Speaker: Dr. Song Liao, Assistant Professor at Texas Tech University
Time: April 3, 2025, 1:30 pm - 3:00 pm
Room: E297L, Discovery Park, UNT
Coordinator: Dr. Haihua Chen
Abstract: Voice personal assistants (VPAs) such as Amazon Alexa and Google Assistant are rapidly gaining popularity in both domestic and business. Today's VPA services have been largely expanded by allowing third-party developers to build voice apps (named "skill" in the Amazon Alexa platform) and publish them to marketplaces. Many of these apps collect users’ sensitive personal data for various functionalities, which raises significant privacy concerns for users. To ensure the privacy safety of voice apps, VPA platform providers have specified a set of requirements to be adhered to by third-party developers. The collection and processing of such data are also governed by legal frameworks like the General Data Protection Regulation (GDPR).
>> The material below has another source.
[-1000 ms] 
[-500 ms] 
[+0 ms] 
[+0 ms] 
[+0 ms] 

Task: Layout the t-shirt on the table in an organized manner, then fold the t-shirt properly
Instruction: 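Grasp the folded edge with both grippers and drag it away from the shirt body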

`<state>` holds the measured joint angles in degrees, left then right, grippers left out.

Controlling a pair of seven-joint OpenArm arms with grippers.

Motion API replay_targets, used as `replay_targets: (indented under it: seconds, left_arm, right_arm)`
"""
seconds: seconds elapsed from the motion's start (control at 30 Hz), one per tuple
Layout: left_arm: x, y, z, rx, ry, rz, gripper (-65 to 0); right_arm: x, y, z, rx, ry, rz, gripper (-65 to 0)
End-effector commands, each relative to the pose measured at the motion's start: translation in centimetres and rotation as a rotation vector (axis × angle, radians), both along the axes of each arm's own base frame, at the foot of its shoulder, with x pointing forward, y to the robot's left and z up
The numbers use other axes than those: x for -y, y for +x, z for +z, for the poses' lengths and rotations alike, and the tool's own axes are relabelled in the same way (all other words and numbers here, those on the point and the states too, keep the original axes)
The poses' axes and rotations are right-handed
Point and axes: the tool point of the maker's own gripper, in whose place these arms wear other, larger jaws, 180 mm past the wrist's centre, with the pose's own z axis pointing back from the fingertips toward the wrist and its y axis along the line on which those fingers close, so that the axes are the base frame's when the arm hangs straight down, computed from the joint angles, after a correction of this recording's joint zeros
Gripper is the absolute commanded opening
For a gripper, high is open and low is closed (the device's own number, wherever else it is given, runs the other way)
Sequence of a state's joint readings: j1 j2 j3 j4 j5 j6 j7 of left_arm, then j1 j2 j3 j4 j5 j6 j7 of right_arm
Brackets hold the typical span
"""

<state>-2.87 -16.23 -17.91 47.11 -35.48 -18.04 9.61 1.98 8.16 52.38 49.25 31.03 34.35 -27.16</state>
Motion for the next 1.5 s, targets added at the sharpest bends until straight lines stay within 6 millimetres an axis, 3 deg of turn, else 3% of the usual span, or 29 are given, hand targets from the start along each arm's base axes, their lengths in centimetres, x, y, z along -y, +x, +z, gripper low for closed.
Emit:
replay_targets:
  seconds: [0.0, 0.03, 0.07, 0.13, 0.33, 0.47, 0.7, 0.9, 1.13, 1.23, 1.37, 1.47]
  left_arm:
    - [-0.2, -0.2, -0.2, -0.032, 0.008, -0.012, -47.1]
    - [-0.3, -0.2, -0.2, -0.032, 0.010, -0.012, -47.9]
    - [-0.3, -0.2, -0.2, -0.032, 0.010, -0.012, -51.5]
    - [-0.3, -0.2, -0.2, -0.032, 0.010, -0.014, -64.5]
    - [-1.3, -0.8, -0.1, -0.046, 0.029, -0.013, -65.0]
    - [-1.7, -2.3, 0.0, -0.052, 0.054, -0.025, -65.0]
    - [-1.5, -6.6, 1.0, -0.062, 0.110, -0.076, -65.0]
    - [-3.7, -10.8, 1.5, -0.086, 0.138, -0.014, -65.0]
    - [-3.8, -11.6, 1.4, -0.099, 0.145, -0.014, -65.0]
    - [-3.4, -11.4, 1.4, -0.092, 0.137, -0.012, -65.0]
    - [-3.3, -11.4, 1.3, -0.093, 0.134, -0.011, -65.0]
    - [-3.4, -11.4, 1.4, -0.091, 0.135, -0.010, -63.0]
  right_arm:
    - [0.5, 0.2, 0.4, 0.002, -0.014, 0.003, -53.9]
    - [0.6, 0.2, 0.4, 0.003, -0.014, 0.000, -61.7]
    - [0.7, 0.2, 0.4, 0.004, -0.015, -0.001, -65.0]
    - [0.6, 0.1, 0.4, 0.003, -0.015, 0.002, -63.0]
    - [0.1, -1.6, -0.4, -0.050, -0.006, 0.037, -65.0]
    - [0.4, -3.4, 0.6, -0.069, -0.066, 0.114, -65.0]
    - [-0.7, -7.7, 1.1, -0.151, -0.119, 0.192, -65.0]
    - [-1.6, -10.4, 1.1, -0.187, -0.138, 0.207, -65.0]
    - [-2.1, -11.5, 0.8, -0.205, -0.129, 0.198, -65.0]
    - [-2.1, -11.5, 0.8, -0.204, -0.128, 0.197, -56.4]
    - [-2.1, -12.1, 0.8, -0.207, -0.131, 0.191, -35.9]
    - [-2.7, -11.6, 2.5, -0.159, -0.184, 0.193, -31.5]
In this talk, I will present our work on ensuring privacy compliance of voice applications. We first analyzed privacy policy documents from third-party developers in the US marketplace. The results showed that a substantial number of problematic privacy policies exist in the Amazon Alexa and Google Assistant platforms. We also extend our focus to voice apps in European marketplaces, assessing their privacy compliance with GDPR regulations. To understand the actual data collection behaviors in voice apps, we designed a dynamic testing tool named “SkillDetective” and static tool named “SkillScanner” to automatically test voice-app behaviors and report on potential privacy violations. Finally, the limitations in privacy policy documents limitations motive us to explore and design new means of privacy notification. We proposed the concept of Privacy Notice over Voice, an accessible and inclusive mechanism to make users aware of the data practices through the conversational interface.
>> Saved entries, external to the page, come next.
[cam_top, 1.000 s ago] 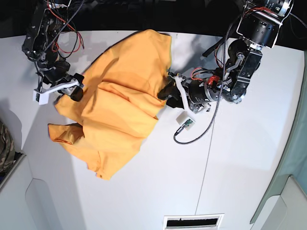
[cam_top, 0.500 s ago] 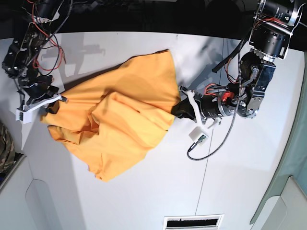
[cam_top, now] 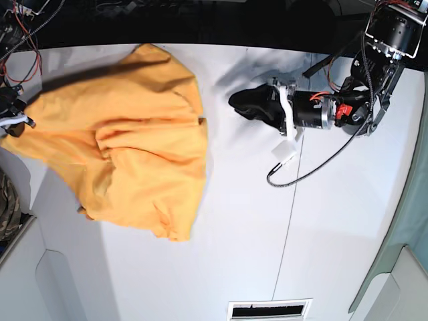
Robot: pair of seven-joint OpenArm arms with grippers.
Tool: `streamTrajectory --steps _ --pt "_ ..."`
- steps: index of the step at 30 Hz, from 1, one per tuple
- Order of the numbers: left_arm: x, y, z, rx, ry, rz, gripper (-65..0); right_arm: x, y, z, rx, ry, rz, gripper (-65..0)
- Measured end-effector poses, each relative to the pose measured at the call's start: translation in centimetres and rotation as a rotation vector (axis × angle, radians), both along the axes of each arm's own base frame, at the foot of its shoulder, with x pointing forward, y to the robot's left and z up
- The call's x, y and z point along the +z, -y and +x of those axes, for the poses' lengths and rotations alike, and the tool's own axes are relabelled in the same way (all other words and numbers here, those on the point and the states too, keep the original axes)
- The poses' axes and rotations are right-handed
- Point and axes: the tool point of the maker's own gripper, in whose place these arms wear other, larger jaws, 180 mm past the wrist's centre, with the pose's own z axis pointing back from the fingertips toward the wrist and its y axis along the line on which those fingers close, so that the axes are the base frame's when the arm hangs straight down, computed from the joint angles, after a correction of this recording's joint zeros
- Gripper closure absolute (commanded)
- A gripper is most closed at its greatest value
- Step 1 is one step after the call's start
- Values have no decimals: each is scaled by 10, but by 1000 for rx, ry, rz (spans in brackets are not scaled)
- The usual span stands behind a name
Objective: Layout the t-shirt on the table in an organized manner, then fold the t-shirt properly
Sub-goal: 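Regrasp the shirt fabric with the left gripper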
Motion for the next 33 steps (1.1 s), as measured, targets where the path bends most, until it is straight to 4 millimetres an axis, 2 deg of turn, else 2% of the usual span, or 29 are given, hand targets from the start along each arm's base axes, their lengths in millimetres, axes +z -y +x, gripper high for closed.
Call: streamTrajectory --steps 3,6,9,11,13,17,21,26,30,33 --pt "-2 6 -11 7 -35 -35 -331 -9 5 -19 -28 -31 11 0" --pt "11 9 4 47 6 -82 -331 -10 -2 -23 -21 -3 61 -11" --pt "16 8 13 47 66 -57 -331 -17 -10 -30 -26 -14 89 -176" --pt "15 12 21 36 108 -24 -331 -21 -18 -32 -28 -21 116 -243" --pt "14 22 33 32 173 9 -331 -22 -25 -30 -26 -12 151 -248" --pt "26 42 69 82 340 31 -331 -17 -36 -24 16 30 199 -248" --pt "15 50 96 121 366 103 -331 -2 -58 -15 117 108 267 -248" --pt "-10 61 119 153 291 118 -331 4 -74 -12 123 137 282 -248" --pt "-28 85 127 174 217 96 -331 17 -81 -6 142 181 275 -248" --pt "-37 102 122 182 163 70 -331 25 -86 -4 147 205 270 -248"
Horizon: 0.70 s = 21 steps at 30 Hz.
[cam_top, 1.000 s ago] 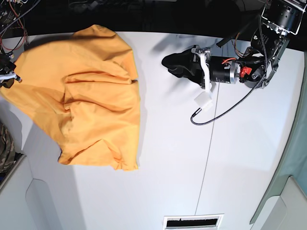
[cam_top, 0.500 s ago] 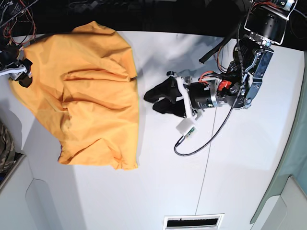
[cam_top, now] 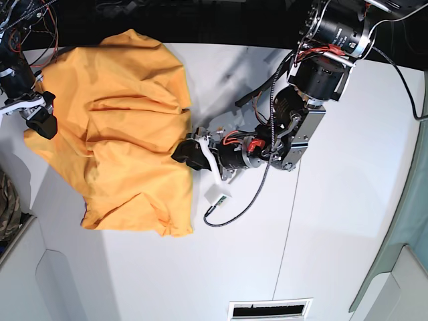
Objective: Layout the t-shirt on the table in an organized manner, then fold the t-shirt properly
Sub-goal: 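Regrasp the shirt fabric with the left gripper, then pull the shirt with the left gripper and reposition the right gripper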
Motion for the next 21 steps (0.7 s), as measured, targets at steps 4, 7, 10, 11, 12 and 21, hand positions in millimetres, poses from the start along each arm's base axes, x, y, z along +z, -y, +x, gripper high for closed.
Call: streamTrajectory --steps 4,7,10,11,12,21 --pt "-7 11 -5 29 -27 -41 -326 -1 -19 5 27 7 20 -248" --pt "-6 20 -7 27 -31 -56 -109 -12 -37 9 85 -29 -11 -248" --pt "-3 28 -8 21 -30 -70 0 -27 -52 11 132 -67 -38 -233" --pt "-1 30 -7 19 -28 -72 0 -32 -55 11 133 -85 -47 -210" --pt "1 30 -6 12 -23 -69 0 -36 -56 12 131 -94 -61 -172" --pt "81 -43 40 -74 270 104 0 -54 -57 8 141 -148 -106 0"
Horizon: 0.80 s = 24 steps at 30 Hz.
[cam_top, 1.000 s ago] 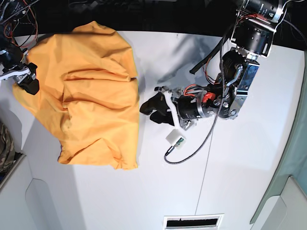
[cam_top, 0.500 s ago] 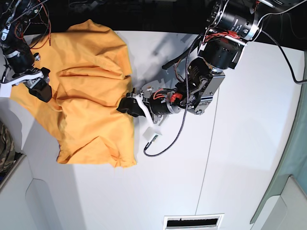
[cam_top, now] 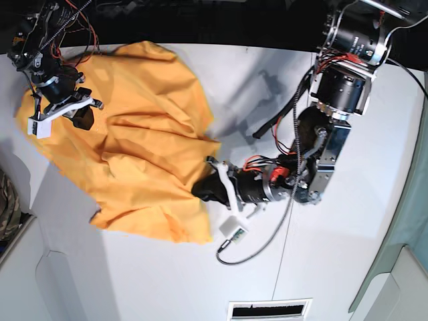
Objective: Layout the t-shirt on the table in an organized manner, then fold the t-shirt properly
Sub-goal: 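Pull the shirt with the left gripper and reposition the right gripper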
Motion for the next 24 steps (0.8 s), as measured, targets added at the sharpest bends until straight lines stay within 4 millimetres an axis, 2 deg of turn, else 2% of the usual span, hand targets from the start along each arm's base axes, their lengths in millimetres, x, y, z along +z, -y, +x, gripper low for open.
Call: streamTrajectory --steps 3,5,7,9,10,11,13,14,16,17,19,20,22,24 --pt "36 -27 3 -23 97 39 0 1 0 1 -1 4 3 0" --pt "61 -34 0 -47 149 59 0 1 1 1 0 4 1 0" --pt "83 -25 -8 -97 182 41 0 1 0 1 0 3 4 0" --pt "93 -3 -21 -156 194 -7 0 1 0 1 0 5 8 0" --pt "92 11 -27 -187 187 -20 -37 1 -1 1 0 5 9 0" --pt "85 24 -35 -222 179 -11 -147 1 -1 0 2 0 10 0" --pt "69 56 -53 -291 161 -4 -348 -1 -1 -1 6 -11 10 -95" --pt "60 74 -62 -318 151 -14 -391 -1 -1 -2 8 -14 9 -135" --pt "35 109 -82 -365 99 -25 -395 -3 -1 -4 12 -25 10 -171" --pt "17 120 -92 -392 68 11 -395 -3 -2 -4 12 -25 10 -172" --pt "-10 132 -102 -402 24 87 -394 -3 -2 -4 14 -27 13 -172" --pt "-15 131 -99 -373 11 102 -394 -3 -2 -5 15 -31 13 -172" --pt "-10 119 -86 -324 9 86 -393 -3 -2 -5 15 -30 15 -172" --pt "14 100 -68 -265 38 15 -393 1 -6 -2 16 -5 49 -172"
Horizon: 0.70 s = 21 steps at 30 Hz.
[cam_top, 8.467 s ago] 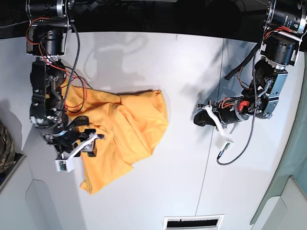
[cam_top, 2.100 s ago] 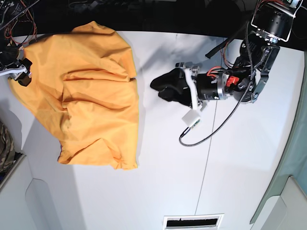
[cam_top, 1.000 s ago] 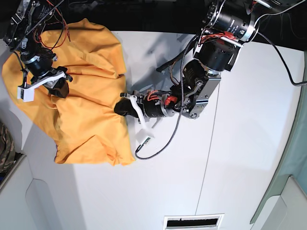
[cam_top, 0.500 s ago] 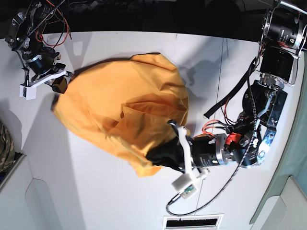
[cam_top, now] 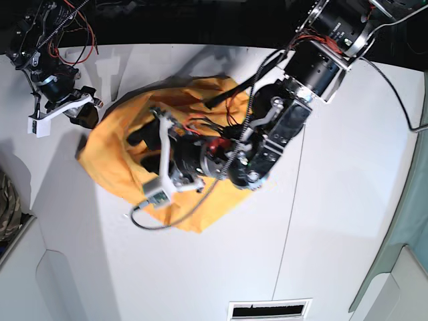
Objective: Layout the t-shirt on the table in an organized manner, then fold the t-shirt properly
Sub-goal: 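Pull the shirt with the left gripper and reposition the right gripper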
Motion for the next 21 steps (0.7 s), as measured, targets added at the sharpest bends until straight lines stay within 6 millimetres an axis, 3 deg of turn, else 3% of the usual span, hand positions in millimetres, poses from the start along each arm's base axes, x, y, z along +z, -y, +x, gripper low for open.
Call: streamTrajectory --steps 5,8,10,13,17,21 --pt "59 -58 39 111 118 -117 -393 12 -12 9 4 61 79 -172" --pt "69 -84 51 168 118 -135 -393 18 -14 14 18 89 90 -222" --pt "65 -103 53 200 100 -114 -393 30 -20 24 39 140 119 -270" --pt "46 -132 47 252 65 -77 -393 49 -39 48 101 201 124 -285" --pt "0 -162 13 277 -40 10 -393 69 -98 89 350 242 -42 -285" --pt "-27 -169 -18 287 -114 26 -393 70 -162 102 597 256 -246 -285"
Bio of the speaker: Song Liao is currently Tenure-Track Assistant Professor in the Department of Computer Science at Texas Tech University. He received his Ph.D. degree from Clemson University in 2024, under the guidance of Dr. Long Cheng. He received his B.S. and M.S. degrees from Xi'an Jiaotong University in 2015 and 2018, respectively. His research interests include IoT security and privacy, data science, and online abuse detection. Specifically, he delved deeply into the policy and privacy compliance of voice assistant applications, conducting a comprehensive series of studies in this area. His works have been published in top conferences, including ACM CCS, Usenix Security, NDSS, WWW, Ubicomp, and KDD. Notably, his work on privacy policy analysis received the Distinguished Paper Award in ACSAC 2020.